Your answer must be the data repeated exactly, with no pictures in it.
◇ ◇ ◇ ◇ ◇
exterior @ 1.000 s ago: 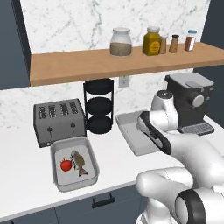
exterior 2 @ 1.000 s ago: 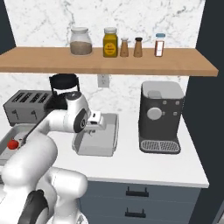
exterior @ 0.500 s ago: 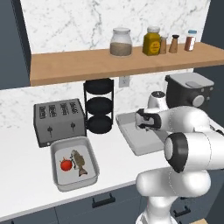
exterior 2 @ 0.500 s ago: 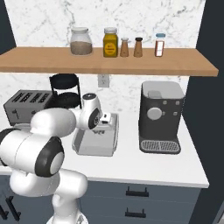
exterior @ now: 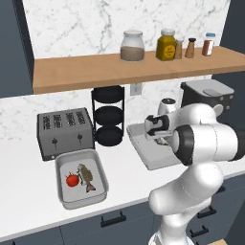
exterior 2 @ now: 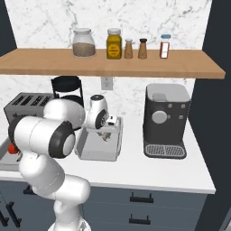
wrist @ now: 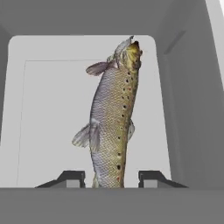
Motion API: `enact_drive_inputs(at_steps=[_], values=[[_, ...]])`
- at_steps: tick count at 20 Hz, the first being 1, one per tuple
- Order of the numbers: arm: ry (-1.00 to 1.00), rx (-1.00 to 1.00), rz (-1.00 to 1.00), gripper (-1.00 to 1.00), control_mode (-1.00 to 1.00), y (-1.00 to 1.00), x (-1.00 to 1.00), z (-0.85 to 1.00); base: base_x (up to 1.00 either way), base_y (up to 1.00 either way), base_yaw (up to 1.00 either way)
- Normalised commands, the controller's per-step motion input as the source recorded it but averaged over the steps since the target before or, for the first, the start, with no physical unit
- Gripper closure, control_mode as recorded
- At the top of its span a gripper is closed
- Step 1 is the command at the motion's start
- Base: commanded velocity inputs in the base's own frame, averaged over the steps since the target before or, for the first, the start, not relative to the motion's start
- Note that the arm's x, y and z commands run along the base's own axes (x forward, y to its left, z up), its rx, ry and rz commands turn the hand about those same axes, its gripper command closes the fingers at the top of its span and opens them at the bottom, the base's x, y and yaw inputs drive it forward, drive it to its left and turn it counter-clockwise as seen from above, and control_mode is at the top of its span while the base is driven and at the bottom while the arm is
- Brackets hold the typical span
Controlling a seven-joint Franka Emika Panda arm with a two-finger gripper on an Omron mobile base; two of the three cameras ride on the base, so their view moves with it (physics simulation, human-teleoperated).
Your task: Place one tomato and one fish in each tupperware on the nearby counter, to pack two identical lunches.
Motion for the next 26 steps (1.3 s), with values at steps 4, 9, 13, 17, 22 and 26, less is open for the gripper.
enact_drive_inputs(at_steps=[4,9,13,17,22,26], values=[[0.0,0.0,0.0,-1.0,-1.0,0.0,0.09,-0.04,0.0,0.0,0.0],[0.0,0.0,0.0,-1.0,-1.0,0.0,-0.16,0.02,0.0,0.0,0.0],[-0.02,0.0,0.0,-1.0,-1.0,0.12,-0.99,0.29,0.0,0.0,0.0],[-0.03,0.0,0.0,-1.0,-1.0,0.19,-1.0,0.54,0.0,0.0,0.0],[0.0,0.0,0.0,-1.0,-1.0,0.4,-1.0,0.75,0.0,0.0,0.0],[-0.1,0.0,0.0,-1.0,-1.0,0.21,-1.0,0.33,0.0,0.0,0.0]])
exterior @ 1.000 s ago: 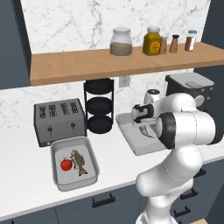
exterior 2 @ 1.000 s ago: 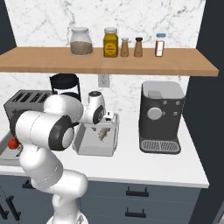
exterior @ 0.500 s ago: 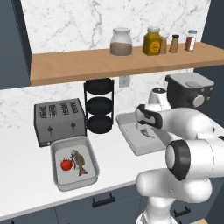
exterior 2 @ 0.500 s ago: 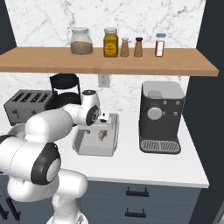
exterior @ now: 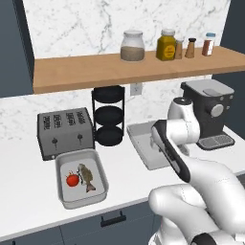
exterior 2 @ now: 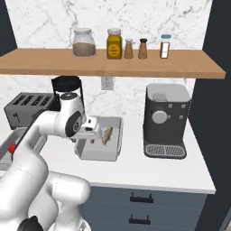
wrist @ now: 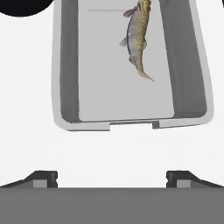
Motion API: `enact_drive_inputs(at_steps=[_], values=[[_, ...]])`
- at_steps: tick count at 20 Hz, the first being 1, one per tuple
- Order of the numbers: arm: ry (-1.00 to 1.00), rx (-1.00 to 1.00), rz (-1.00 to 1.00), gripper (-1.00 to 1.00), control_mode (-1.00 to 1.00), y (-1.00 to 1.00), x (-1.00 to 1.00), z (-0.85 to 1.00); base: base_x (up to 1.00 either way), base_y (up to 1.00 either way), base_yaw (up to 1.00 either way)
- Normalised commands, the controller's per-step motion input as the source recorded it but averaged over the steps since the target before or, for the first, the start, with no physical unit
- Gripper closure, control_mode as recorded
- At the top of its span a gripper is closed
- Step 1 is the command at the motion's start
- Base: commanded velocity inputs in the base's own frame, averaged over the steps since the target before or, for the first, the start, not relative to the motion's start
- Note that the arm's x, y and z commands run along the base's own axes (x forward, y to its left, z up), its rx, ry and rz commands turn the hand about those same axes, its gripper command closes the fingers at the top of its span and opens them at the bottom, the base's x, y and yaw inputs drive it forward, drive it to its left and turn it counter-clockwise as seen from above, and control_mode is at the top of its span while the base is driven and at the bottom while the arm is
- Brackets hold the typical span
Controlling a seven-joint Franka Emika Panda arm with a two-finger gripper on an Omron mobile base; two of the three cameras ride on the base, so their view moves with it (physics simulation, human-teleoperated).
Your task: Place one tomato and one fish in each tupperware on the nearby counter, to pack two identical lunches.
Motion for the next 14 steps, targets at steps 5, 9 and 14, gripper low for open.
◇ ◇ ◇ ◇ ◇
OUTPUT:
exterior @ 1.000 s ago: 
exterior 2 @ 1.000 s ago: 
exterior @ 0.500 s ago: 
exterior 2 @ 0.500 s ago: 
exterior @ now: 
exterior 2 @ now: 
wrist @ now: 
Motion API: `enact_drive_inputs(at_steps=[_], values=[[_, ...]])`
- at_steps: tick count at 20 Hz, the first being 1, one per tuple
- Order of the numbers: arm: ry (-1.00 to 1.00), rx (-1.00 to 1.00), rz (-1.00 to 1.00), gripper (-1.00 to 1.00), control_mode (-1.00 to 1.00), y (-1.00 to 1.00), x (-1.00 to 1.00), z (-0.85 to 1.00); base: base_x (up to 1.00 either way), base_y (up to 1.00 either way), base_yaw (up to 1.00 either way)
- Normalised commands, the controller's per-step motion input as the source recorded it but averaged over the steps since the target before or, for the first, the start, with no physical unit
- Gripper closure, control_mode as recorded
- At the top of its span a gripper is closed
- Step 1 is the command at the motion's start
- Base: commanded velocity inputs in the base's own frame, averaged over the steps since the target before or, for the first, the start, not relative to the motion's start
- Note that the arm's x, y and z commands run along the base's own axes (x forward, y to its left, z up), its rx, ry and rz commands turn the hand about those same axes, its gripper command closes the fingers at the top of its span and opens them at the bottom, the base's x, y and yaw inputs drive it forward, drive it to its left and turn it counter-clockwise as seen from above, and control_mode is at the top of its span while the base is driven and at the bottom while the arm is
- Brackets hold the typical span
Controlling a seven-joint Franka Emika Panda arm with a two-finger gripper on an Omron mobile base; two of the three cameras ride on the base, so their view moves with it (physics simulation, human-teleoperated).
Your task: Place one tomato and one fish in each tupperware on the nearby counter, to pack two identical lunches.
Motion for the next 26 steps (1.3 s), with values at steps 4, 9, 13, 17, 22 and 26, less is open for the gripper.
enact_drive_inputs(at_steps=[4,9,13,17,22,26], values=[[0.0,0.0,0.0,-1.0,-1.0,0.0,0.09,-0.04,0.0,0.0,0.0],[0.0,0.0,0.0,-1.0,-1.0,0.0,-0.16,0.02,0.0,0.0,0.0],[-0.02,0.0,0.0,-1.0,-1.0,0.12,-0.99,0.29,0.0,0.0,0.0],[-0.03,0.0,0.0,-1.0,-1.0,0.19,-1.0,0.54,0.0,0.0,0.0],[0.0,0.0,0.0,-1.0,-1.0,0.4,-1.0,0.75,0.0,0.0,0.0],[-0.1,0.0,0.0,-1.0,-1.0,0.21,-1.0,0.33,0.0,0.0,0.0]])
exterior @ 1.000 s ago: 
exterior 2 @ 1.000 s ago: 
exterior @ 0.500 s ago: 
exterior 2 @ 0.500 s ago: 
exterior @ now: 
exterior 2 @ now: 
wrist @ now: 
Motion API: `enact_drive_inputs(at_steps=[_], values=[[_, ...]])`
- at_steps: tick count at 20 Hz, the first being 1, one per tuple
- Order of the numbers: arm: ry (-1.00 to 1.00), rx (-1.00 to 1.00), rz (-1.00 to 1.00), gripper (-1.00 to 1.00), control_mode (-1.00 to 1.00), y (-1.00 to 1.00), x (-1.00 to 1.00), z (-0.85 to 1.00); base: base_x (up to 1.00 either way), base_y (up to 1.00 either way), base_yaw (up to 1.00 either way)
- Normalised commands, the controller's per-step motion input as the source recorded it but averaged over the steps since the target before or, for the first, the start, with no physical unit
- Gripper closure, control_mode as recorded
- At the top of its span a gripper is closed
- Step 1 is the command at the motion's start
- Base: commanded velocity inputs in the base's own frame, averaged over the steps since the target before or, for the first, the start, not relative to the motion's start
- Note that the arm's x, y and z commands run along the base's own axes (x forward, y to its left, z up), its rx, ry and rz commands turn the hand about those same axes, its gripper command closes the fingers at the top of its span and opens them at the bottom, the base's x, y and yaw inputs drive it forward, drive it to its left and turn it counter-clockwise as seen from above, and control_mode is at the top of its span while the base is driven and at the bottom while the arm is
- Brackets hold the typical span
Controlling a seven-joint Franka Emika Panda arm with a two-finger gripper on an Omron mobile base; two of the three cameras ride on the base, so their view moves with it (physics simulation, human-teleoperated).
Your task: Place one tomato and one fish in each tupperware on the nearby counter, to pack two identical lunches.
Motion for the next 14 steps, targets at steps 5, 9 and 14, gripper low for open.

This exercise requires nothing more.